EXERCISE BRIEF. Scan the records for the string "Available" and state how many lines contain it, using the number alone.

EXTRACTED INFORMATION.
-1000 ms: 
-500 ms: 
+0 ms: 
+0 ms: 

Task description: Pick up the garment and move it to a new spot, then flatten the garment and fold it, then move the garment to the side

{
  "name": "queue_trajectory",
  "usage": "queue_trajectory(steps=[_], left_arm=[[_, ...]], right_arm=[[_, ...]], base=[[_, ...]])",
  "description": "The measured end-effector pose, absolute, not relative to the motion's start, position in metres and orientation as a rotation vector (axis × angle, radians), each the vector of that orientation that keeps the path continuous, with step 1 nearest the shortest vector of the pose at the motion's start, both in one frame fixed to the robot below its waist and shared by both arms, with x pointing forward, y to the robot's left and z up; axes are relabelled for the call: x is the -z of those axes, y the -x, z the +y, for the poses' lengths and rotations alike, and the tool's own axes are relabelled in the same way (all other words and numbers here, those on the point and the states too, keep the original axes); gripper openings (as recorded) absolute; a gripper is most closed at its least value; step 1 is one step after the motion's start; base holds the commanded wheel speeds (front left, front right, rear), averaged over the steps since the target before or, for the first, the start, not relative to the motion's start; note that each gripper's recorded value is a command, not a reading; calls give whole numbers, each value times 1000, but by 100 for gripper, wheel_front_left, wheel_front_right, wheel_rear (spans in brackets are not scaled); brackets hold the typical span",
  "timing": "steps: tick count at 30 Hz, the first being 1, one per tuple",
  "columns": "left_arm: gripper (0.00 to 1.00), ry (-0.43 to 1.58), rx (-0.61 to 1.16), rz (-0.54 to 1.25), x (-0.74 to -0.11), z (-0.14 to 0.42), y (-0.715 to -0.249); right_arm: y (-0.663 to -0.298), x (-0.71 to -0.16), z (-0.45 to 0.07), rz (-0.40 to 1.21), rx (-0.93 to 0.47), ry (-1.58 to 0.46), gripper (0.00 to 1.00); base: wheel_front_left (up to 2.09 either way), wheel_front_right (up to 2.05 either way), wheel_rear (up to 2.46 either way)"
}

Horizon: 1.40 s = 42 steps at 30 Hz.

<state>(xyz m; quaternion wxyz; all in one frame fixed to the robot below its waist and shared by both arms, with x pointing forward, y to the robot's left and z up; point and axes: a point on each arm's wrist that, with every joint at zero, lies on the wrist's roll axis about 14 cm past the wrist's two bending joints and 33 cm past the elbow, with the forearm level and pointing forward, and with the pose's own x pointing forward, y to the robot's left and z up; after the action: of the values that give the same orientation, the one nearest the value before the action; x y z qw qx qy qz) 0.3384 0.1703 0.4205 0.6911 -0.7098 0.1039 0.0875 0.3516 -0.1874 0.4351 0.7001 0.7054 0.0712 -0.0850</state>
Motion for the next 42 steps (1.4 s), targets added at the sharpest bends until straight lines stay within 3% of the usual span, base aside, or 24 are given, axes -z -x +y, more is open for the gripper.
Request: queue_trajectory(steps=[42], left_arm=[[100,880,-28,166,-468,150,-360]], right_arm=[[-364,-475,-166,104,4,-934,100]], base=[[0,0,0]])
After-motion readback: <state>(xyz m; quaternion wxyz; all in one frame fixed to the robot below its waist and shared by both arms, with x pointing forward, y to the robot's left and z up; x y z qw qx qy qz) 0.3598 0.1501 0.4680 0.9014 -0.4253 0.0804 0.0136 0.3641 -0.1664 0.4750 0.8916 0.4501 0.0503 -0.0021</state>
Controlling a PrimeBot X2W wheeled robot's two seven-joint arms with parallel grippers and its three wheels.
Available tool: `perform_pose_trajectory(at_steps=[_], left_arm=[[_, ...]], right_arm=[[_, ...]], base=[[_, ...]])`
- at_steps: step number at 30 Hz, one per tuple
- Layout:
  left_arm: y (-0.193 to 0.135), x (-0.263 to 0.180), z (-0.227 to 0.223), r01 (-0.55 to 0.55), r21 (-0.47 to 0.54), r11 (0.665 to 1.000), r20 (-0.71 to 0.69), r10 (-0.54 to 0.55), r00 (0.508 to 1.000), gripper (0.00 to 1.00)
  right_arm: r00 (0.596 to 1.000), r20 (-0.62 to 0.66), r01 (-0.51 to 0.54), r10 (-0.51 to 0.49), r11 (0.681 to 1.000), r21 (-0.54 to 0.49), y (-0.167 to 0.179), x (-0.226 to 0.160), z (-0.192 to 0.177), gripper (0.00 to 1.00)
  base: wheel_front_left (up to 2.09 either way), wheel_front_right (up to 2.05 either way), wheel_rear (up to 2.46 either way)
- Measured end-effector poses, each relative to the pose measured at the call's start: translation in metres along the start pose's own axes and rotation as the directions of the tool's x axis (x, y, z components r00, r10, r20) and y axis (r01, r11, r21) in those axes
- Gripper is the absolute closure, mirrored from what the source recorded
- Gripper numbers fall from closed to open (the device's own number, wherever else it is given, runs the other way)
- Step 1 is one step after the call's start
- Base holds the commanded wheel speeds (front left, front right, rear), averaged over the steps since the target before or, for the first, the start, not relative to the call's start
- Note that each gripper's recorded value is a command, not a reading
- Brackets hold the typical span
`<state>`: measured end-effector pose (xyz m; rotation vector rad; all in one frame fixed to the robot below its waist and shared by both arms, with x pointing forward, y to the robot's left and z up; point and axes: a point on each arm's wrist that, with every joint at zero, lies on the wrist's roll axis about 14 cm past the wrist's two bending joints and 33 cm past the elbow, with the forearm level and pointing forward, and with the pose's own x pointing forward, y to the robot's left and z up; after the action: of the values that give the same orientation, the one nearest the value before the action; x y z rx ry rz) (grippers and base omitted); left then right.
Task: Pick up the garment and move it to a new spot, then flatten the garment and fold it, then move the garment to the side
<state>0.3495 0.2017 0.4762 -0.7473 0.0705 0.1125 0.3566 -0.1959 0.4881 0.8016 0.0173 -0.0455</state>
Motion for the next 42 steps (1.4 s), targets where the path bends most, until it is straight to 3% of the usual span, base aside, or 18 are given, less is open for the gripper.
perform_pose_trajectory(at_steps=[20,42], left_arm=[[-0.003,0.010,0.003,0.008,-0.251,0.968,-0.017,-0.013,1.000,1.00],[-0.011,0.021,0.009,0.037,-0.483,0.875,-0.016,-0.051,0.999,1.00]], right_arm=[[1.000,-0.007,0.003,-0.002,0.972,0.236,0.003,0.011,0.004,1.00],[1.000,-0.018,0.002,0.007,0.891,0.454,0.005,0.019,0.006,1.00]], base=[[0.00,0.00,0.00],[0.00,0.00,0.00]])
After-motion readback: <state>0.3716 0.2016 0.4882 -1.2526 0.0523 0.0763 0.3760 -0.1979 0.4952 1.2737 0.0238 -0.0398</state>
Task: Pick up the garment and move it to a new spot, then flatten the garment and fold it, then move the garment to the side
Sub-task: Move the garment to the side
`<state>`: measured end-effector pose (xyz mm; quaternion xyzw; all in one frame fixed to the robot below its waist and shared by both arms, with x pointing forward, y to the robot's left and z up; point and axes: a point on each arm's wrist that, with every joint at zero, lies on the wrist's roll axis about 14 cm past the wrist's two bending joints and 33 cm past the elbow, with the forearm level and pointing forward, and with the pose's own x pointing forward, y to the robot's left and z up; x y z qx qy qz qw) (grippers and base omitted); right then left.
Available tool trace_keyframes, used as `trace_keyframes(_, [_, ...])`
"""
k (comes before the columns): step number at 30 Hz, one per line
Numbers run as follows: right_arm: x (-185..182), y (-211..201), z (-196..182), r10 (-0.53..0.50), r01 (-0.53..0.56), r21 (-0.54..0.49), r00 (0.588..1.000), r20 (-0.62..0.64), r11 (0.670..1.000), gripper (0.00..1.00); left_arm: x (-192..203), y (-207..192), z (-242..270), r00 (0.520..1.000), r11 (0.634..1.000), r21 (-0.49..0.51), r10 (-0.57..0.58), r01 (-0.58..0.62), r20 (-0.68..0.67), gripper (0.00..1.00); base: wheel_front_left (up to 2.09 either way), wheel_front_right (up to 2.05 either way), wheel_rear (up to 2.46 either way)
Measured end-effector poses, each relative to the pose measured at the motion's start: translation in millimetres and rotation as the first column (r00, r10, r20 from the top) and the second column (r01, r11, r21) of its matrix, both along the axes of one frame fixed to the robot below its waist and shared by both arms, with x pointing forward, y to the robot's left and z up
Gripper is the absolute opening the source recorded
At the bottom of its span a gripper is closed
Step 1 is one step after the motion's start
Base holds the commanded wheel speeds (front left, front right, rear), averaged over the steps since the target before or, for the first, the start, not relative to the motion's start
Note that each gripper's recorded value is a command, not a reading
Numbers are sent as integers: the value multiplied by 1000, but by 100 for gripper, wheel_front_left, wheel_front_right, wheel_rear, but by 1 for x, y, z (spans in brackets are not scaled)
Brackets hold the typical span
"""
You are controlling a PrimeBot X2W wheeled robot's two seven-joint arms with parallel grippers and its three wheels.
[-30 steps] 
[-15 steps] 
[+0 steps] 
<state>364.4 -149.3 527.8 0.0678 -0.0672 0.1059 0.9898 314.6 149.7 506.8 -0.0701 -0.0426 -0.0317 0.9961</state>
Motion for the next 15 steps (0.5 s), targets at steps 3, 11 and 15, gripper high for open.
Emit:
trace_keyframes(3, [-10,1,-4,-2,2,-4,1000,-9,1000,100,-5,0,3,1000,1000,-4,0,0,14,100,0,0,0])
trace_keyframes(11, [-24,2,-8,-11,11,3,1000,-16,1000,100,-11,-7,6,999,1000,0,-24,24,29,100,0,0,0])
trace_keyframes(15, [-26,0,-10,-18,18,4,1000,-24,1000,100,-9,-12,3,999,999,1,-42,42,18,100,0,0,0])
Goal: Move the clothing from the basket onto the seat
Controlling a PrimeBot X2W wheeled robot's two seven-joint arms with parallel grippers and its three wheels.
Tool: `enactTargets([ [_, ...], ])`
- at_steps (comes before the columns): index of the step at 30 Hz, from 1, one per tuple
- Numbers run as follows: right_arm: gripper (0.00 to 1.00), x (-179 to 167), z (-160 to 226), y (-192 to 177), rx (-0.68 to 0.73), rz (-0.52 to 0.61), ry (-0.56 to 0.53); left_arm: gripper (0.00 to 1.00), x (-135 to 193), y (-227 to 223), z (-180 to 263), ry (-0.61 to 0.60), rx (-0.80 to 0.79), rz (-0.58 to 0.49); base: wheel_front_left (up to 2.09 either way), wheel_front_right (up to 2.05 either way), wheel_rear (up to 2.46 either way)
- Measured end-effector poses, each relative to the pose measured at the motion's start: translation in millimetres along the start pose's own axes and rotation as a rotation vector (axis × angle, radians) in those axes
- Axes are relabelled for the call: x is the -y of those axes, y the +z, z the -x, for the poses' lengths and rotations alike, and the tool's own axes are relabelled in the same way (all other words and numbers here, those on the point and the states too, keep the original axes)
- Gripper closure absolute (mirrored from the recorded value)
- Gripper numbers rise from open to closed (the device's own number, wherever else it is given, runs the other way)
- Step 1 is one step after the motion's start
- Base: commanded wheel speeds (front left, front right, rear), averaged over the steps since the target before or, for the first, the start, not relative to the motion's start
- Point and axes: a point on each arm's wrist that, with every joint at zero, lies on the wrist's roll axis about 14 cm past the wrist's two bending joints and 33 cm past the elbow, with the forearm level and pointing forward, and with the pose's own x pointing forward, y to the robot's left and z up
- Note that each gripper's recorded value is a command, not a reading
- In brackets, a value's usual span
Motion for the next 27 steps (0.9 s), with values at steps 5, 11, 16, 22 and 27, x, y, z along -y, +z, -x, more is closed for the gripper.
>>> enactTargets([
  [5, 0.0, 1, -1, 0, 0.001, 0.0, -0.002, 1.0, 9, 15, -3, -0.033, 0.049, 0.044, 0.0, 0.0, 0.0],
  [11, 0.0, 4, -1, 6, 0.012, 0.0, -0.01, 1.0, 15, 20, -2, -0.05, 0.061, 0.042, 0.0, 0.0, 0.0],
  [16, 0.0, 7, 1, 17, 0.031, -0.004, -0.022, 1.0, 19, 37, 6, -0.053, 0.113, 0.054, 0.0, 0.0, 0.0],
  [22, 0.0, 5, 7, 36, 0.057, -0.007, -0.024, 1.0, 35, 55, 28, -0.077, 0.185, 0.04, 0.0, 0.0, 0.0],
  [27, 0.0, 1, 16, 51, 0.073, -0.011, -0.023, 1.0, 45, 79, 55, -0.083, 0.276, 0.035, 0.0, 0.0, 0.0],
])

YOUR SOLUTION. 2